🤖 AI Summary
Existing video recommendation systems rely on low-level visual/acoustic features or manually curated metadata, limiting their capacity to model high-level semantics—such as user intent, humor, and commonsense knowledge—and thus constraining personalization. To address this, we propose a fine-tuning-free universal framework that leverages off-the-shelf multimodal large language models (MLLMs) to generate rich, natural-language video descriptions. These descriptions are integrated with advanced text encoders and combined with collaborative filtering, content-based, and generative recommendation models. Our approach bridges the semantic gap between low-level features and users’ latent preferences. Evaluated on the MicroLens-100K dataset, incorporating MLLM-generated descriptions consistently improves performance across five state-of-the-art recommendation models, demonstrating both the effectiveness and broad applicability of injecting high-level semantic representations into video recommendation.
📝 Abstract
Existing video recommender systems rely primarily on user-defined metadata or on low-level visual and acoustic signals extracted by specialised encoders. These low-level features describe what appears on the screen but miss deeper semantics such as intent, humour, and world knowledge that make clips resonate with viewers. For example, is a 30-second clip simply a singer on a rooftop, or an ironic parody filmed amid the fairy chimneys of Cappadocia, Turkey? Such distinctions are critical to personalised recommendations yet remain invisible to traditional encoding pipelines.

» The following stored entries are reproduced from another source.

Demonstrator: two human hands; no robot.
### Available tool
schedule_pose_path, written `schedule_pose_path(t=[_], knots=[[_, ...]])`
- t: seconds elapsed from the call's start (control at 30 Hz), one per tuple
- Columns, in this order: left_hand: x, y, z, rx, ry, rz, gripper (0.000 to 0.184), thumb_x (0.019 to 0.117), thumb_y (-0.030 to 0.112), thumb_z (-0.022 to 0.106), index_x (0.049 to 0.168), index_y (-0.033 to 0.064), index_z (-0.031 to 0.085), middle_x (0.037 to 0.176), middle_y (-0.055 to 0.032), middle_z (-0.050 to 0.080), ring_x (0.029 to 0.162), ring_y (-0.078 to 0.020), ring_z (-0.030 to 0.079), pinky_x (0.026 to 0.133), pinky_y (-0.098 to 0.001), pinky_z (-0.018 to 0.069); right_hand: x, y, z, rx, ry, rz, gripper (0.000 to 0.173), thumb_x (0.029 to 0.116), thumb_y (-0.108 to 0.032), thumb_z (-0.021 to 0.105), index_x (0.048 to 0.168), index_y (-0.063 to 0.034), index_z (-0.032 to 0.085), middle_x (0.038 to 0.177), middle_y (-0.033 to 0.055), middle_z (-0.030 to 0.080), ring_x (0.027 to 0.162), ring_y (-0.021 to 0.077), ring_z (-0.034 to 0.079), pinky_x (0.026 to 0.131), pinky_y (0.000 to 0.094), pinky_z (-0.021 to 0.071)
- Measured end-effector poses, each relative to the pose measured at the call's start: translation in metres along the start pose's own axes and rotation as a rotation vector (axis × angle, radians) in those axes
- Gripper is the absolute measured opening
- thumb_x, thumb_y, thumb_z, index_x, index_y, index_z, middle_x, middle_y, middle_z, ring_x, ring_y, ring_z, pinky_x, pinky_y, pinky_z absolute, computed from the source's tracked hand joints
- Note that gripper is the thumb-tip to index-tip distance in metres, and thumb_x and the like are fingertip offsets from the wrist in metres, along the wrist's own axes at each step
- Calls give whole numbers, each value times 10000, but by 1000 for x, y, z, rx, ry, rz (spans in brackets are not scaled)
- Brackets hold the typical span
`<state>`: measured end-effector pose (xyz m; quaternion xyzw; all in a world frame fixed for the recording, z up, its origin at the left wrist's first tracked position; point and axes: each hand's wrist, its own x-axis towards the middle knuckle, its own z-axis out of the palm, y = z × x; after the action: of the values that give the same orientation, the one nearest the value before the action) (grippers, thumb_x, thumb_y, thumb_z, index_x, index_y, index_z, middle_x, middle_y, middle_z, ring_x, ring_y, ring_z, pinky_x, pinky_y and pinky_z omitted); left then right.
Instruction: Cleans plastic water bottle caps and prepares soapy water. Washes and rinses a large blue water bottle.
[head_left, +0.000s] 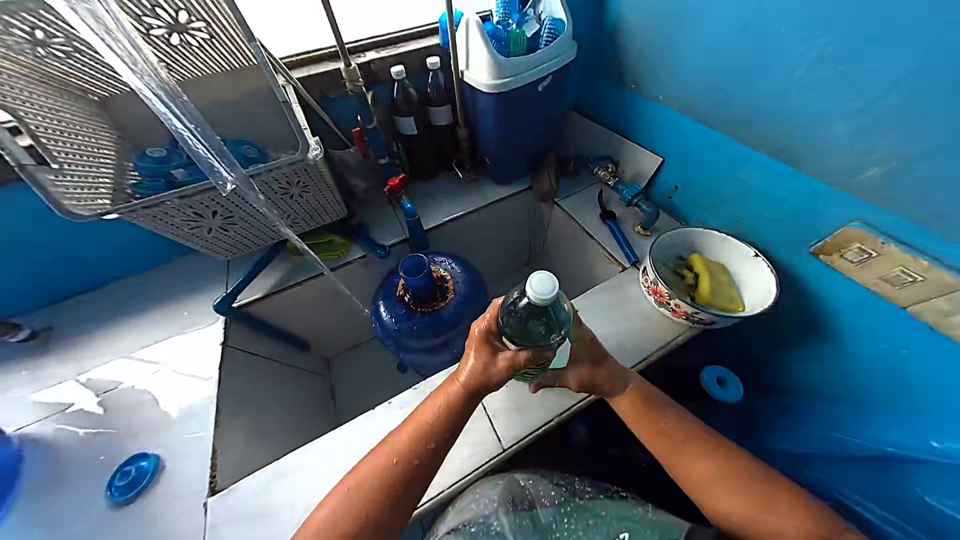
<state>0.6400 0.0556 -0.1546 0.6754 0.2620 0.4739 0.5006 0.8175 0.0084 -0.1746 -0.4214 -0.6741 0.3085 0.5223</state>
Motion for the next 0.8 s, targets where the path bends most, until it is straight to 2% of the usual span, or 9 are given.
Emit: schedule_pose_path(t=[0.1,0.17,0.2,0.27,0.33,0.43,0.53,0.67,0.8], knots=[[4,17,-11,39,-157,-179,1132,651,383,920,1534,4,322,1541,-133,419,1367,-143,480,1118,-330,447,-2,12,20,43,128,27,1094,658,-403,936,1412,180,397,1261,199,662,1174,75,645,1050,243,515],[15,41,-19,53,-231,-168,1351,605,585,901,1616,83,157,1601,-110,357,1400,-139,455,1121,-336,453,0,15,31,1,237,-10,943,684,-410,905,1291,194,510,1140,207,710,1072,97,694,977,270,566],[21,58,-23,75,-278,-109,1292,692,621,832,1634,102,116,1614,-88,361,1391,-133,472,1108,-332,462,0,12,30,-9,242,-25,892,679,-357,905,1270,193,528,1115,211,717,1048,109,706,961,279,576],[38,93,-33,184,-438,121,855,959,430,668,1599,37,259,1581,-108,422,1341,-164,541,1088,-344,498,-7,3,19,-34,207,-74,850,660,-321,882,1257,185,550,1097,206,726,1028,111,713,939,282,583],[56,122,-35,399,-604,350,444,990,147,605,1406,-2,570,1397,-100,602,1212,-110,624,1022,-271,539,-22,-9,-5,-37,134,-136,824,689,-326,879,1271,158,553,1121,174,727,1057,85,706,955,267,582],[73,139,-18,615,-756,581,315,999,183,622,1290,86,693,1217,-28,687,1065,-34,660,917,-173,551,-50,-33,-47,-68,72,-122,796,717,-313,869,1301,123,548,1161,140,719,1104,60,684,980,257,572],[79,140,13,779,-739,719,315,1007,311,591,1170,79,728,997,-45,719,841,-113,697,739,-252,579,-79,-55,-76,-316,130,18,815,694,-373,858,1293,103,578,1121,145,735,1056,92,707,937,290,585],[89,138,61,877,-711,387,430,1042,360,569,865,-23,653,737,-126,603,674,-265,626,624,-424,516,-100,-75,-100,-668,286,239,808,684,-422,841,1298,51,612,1068,179,742,980,290,731,850,535,587],[124,151,93,939,-666,28,551,1107,406,406,981,-87,619,912,-248,634,895,-406,657,800,-591,504,-100,-100,-125,-818,318,498,818,710,-273,896,1378,46,547,1086,246,719,1017,428,702,867,663,529]])
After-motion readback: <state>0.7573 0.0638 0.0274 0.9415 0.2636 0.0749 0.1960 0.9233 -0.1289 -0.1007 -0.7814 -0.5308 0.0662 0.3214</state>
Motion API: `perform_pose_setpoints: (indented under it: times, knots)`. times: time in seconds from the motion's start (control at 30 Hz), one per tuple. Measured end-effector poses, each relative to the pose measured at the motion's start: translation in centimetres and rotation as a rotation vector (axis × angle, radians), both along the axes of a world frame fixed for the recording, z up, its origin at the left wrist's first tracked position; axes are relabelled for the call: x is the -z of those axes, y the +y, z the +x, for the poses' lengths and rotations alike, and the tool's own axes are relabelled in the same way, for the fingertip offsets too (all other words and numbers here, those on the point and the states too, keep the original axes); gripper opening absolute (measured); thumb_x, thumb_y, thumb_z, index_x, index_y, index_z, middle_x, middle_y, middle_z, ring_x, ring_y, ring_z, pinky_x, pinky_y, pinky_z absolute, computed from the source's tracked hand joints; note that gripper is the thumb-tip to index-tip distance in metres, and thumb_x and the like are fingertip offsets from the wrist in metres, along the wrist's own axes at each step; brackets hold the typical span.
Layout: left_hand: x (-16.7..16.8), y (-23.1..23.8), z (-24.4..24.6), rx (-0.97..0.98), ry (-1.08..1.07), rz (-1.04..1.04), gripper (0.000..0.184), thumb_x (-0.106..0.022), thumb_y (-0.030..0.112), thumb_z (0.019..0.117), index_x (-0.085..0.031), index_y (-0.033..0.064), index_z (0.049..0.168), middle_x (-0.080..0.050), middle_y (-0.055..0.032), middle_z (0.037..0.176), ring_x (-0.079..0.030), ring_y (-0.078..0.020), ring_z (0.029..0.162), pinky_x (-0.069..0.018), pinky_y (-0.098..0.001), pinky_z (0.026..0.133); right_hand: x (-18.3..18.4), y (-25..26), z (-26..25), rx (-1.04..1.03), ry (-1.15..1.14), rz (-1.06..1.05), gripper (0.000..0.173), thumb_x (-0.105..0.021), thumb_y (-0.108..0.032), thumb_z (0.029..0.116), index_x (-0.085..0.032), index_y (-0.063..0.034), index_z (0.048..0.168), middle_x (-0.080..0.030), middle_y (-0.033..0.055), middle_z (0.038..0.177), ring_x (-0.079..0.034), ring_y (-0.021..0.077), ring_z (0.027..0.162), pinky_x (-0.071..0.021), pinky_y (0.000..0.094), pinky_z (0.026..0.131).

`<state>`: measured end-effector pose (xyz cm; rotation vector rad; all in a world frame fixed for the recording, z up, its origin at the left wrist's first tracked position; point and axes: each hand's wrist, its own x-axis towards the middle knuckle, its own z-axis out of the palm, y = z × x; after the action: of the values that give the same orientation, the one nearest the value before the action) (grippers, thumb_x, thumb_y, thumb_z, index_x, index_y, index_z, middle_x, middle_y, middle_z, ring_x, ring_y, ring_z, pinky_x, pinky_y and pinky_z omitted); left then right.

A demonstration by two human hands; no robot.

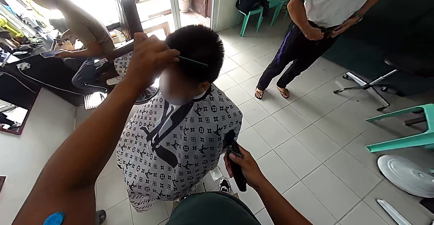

In this paper, we introduce a simple, recommendation system-agnostic zero-finetuning framework that injects high-level semantics into the recommendation pipeline by prompting an off-the-shelf Multimodal Large Language Model (MLLM) to summarise each clip into a rich natural-language description (e.g. "a superhero parody with slapstick fights and orchestral stabs"), bridging the gap between raw content and user intent. We use MLLM output with a state-of-the-art text encoder and feed it into standard collaborative, content-based, and generative recommenders. On the MicroLens-100K dataset, which emulates user interactions with TikTok-style videos, our framework consistently surpasses conventional video, audio, and metadata features in five representative models. Our findings highlight the promise of leveraging MLLMs as on-the-fly knowledge extractors to build more intent-aware video recommenders.